Thursday, January 3, 2013

Pastoral Role in the Discipleship Model


“The pastoral role in the discipleship model is a function of leadership, not chaplaincy. 
One of the great tragedies of the chaplaincy model is that it sets pastors up for failure. 
No matter how committed pastors may be, there is simply no way they can always be present in times of need. Times of crisis come when the family or individual least expects them. 
Pastors are often not immediately available or may be so exhausted or so pressed for time that, 
even when they are available, they are not entirely there”. 
Michael W. Foss

“What is needed in today’s context are not pastors who ‘do’ ministry but pastors who, 
from the wellspring of their own spirituality, ‘lead’ others in the doing of ministry.” 
Michael W. Foss

“When they found Him, they told Him, ‘Everyone’s looking for You!’ 
He replied, ‘Let’s head in the other direction, to the nearby villages, so that I can preach there too. That’s why I’ve come.” 
Mark 1:37-38 (Common English Bible)

     Pay close attention to what is happening in Mark’s Gospel.  The previous day, Jesus exhausted Himself providing pastoral care to increasingly large numbers of people.  Isn’t it true that when you are handing out what people want, they seem to show-up in large numbers?  Well, Jesus finally had to call a day a day.  He was depleted.  Jesus went to bed.  Early the next morning, the crowds returned for more.  The disciples went looking for Jesus who rose early for prayer.  When they found Him, they told Jesus, “Everyone’s looking for You!”  That was the short way of saying, “Come back and continue giving away the good stuff that You were handing-out yesterday.  Everyone loves You for it!”

     Trouble is, Jesus didn’t feel He had to meet people’s expectations of Him.  Jesus never lost focus of His primary purpose – to expand the God movement that was underway in the world.  Yes, He performed miracles, healing and administered pastoral care the previous day.  Yet, all of that was simply to provide a glimpse of the power of the God movement – not its purpose.  The people tried to harness the power of the movement for themselves, to take care of their wants and needs.  Jesus saw that and refused to go back.  “Let’s head in the other direction,” Jesus said to the disciples.  Essentially, Jesus was saying that His purpose was evangelism, not caring for the flock already gathered.
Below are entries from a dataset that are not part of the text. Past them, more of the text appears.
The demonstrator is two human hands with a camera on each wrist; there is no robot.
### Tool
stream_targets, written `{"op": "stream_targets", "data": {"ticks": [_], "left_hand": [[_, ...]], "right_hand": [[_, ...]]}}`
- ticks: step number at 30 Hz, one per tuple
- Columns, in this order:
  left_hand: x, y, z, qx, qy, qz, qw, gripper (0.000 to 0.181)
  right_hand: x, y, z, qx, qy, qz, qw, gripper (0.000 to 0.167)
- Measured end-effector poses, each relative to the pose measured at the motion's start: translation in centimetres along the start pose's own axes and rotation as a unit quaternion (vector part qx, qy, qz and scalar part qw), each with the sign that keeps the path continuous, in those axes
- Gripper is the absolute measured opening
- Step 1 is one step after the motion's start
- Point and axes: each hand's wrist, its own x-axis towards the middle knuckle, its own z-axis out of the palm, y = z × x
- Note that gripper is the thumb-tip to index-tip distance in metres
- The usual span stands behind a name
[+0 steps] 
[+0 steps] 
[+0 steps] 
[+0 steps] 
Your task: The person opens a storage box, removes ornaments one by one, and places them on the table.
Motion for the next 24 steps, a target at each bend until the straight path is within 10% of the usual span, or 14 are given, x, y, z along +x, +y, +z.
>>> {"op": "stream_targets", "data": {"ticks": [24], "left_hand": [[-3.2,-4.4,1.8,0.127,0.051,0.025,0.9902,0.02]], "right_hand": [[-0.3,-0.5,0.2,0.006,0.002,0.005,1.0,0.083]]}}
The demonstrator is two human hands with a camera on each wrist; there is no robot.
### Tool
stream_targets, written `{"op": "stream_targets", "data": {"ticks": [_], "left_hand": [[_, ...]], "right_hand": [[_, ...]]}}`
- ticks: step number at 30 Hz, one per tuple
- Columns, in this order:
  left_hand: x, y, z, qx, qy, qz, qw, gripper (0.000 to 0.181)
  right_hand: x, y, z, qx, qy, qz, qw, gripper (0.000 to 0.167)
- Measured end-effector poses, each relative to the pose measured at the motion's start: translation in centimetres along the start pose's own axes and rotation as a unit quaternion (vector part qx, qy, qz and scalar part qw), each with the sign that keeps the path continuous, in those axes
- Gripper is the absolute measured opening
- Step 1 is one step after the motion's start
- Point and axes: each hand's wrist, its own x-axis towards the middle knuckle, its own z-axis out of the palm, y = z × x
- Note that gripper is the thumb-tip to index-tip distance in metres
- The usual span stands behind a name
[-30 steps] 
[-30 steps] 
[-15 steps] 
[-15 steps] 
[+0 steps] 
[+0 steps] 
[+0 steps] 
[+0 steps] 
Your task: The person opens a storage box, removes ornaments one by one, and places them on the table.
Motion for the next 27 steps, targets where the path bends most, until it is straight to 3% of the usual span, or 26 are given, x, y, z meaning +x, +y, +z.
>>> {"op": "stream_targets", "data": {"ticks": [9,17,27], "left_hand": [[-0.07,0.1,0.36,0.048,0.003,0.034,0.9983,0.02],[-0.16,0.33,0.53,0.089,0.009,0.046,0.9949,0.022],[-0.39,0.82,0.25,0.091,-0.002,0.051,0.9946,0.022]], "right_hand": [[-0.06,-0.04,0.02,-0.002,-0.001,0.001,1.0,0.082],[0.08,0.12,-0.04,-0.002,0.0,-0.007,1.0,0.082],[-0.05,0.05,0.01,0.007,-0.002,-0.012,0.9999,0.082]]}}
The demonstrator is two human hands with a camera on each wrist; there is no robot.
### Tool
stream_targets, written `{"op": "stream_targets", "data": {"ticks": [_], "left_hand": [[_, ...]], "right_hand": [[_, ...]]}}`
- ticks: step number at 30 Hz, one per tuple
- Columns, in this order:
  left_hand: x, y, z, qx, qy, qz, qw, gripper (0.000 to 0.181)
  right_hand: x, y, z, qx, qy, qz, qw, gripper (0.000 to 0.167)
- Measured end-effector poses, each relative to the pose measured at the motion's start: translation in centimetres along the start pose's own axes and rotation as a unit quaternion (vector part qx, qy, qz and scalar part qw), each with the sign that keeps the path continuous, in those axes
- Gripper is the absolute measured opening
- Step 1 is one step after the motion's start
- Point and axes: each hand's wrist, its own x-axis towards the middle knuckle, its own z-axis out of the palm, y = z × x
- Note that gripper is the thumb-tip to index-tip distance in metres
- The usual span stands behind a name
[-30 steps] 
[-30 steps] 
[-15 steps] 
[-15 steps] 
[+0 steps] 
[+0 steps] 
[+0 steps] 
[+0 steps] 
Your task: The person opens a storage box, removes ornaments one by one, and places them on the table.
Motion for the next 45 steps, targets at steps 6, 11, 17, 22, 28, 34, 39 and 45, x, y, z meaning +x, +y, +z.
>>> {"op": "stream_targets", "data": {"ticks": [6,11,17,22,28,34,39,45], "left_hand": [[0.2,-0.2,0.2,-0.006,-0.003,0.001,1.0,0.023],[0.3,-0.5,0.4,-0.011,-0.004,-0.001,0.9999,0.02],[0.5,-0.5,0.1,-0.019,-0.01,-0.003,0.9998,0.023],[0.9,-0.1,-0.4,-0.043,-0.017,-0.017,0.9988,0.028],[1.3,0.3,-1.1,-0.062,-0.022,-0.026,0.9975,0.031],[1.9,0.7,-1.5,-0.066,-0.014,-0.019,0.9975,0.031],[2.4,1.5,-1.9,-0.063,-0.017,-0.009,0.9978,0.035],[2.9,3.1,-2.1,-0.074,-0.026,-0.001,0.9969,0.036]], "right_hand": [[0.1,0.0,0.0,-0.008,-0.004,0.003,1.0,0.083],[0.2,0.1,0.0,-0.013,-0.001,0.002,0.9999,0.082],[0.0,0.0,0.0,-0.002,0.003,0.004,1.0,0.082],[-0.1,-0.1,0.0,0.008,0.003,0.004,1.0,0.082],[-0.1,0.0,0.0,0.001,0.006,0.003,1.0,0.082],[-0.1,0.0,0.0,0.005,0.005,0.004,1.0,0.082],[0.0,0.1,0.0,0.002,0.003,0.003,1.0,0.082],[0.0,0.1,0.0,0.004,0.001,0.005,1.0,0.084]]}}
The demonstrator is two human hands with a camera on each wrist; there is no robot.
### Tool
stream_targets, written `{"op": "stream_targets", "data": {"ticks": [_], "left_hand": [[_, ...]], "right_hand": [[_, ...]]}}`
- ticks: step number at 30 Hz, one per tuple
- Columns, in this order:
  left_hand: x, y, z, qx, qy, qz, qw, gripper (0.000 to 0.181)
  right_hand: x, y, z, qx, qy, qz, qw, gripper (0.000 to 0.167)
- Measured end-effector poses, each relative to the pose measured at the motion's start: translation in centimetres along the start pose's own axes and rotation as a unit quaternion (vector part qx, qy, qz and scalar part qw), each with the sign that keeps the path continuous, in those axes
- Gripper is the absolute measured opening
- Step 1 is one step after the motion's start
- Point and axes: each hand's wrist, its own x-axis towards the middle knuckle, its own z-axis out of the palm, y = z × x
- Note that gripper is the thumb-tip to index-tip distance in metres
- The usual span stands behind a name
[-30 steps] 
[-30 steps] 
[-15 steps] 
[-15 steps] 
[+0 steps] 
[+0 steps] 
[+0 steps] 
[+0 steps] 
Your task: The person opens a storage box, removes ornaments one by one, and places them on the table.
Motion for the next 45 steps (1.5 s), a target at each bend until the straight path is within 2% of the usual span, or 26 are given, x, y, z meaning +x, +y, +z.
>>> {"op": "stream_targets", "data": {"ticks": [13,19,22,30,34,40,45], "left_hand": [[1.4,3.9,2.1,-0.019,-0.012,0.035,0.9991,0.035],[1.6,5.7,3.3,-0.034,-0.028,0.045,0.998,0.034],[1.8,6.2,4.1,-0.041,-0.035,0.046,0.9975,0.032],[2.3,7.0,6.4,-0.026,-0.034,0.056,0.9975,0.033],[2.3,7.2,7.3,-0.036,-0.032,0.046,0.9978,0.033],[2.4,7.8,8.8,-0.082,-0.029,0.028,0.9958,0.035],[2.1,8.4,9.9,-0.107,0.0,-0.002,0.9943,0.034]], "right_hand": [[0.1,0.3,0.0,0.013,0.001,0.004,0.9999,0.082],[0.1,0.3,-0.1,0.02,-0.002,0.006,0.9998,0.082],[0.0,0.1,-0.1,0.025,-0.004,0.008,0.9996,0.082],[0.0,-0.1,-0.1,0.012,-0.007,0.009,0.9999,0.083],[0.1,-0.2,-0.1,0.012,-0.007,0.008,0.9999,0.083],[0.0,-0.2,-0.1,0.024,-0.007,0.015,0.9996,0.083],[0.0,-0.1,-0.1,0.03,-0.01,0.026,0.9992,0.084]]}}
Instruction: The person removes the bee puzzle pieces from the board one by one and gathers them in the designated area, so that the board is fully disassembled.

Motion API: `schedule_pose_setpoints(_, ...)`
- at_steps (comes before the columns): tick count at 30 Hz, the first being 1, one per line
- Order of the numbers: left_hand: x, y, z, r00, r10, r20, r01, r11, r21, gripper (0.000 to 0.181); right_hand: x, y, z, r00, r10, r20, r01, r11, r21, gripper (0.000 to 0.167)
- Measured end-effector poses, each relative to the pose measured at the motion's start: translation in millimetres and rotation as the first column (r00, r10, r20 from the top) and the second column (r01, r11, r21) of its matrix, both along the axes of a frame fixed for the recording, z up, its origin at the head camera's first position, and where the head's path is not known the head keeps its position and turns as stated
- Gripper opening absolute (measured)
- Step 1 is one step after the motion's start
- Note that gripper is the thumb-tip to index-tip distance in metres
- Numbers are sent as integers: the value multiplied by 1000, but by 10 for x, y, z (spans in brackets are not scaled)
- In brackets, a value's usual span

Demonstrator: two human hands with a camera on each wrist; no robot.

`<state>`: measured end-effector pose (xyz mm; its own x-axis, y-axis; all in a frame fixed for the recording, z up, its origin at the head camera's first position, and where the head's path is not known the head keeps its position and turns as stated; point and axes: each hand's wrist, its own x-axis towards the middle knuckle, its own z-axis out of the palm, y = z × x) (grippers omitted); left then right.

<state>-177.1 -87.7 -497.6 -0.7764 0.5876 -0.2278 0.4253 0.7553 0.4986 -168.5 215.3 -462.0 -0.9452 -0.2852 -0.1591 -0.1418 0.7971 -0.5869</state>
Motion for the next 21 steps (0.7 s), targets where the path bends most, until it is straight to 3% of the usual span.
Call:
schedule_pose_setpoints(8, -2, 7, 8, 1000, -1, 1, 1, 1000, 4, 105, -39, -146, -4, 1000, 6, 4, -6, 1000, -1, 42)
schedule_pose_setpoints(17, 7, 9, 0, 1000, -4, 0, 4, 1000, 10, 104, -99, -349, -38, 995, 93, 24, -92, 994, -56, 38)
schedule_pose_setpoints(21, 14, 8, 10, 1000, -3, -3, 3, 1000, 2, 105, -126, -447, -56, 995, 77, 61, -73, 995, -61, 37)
     The Bible teaches that the church is charged – or commissioned – to continue the ministry of Jesus.  That means the church continues with the same guiding purpose that directed Jesus, the expansion of the God movement.  And the book of Ephesians teaches that pastors of local churches are to lead the movement with their own congregations.  The practical dimension of this is that pastors are not to be chaplains.  Chaplains go back to the gathering large crowds.  Jesus did not.

      Naturally, people need prayer, pastoral care and encouragement.  Life’s journey sometimes becomes difficult.  But what scripture teaches in Exodus 18, Acts 6 and Ephesians 4, along with so many other places, is that pastoral care is to come primarily from the people of God to the people of God.  Pastors are to lead; people are to care for one another.

     This notion may not find favor among some people.  It simply doesn’t fit their idea of what a pastor should be and do.  Jesus was placed on a cross because of the same thing; people expected something different from a Messiah.  As someone once said to me, “Some people will not allow the Bible to interfere with what they believe the pastor should do.”  Pastors that capitulate to the people’s desire will find that they have become chaplains to dying churches.  God simply will not bless any design for ministry that is not God’s own.    

     Make no mistake, Jesus did some pastoral care.  And it is reasonable that any pastor will provide some pastoral care as well.  But the pastor will do so within a larger system or network of people.  Additionally, larger churches such as First Presbyterian Church of Delray Beach are fortunate to have the financial resources to have additional pastors who direct the pastoral care of the church.  Even then, however, it is unfaithful to the scriptures for any associate pastor to assume all the care responsibilities.  Faithful leadership by these associate pastors is to “equip” church members for an expansive program of care.  Stephen Ministry is one way that this is done.  As congregations search the scriptures, embrace God’s blueprint for the church, and surrender false and selfish notions of what they expect from the church’s leadership, an unnatural power is released.  That power is simply God being God in the church and among a faithful people.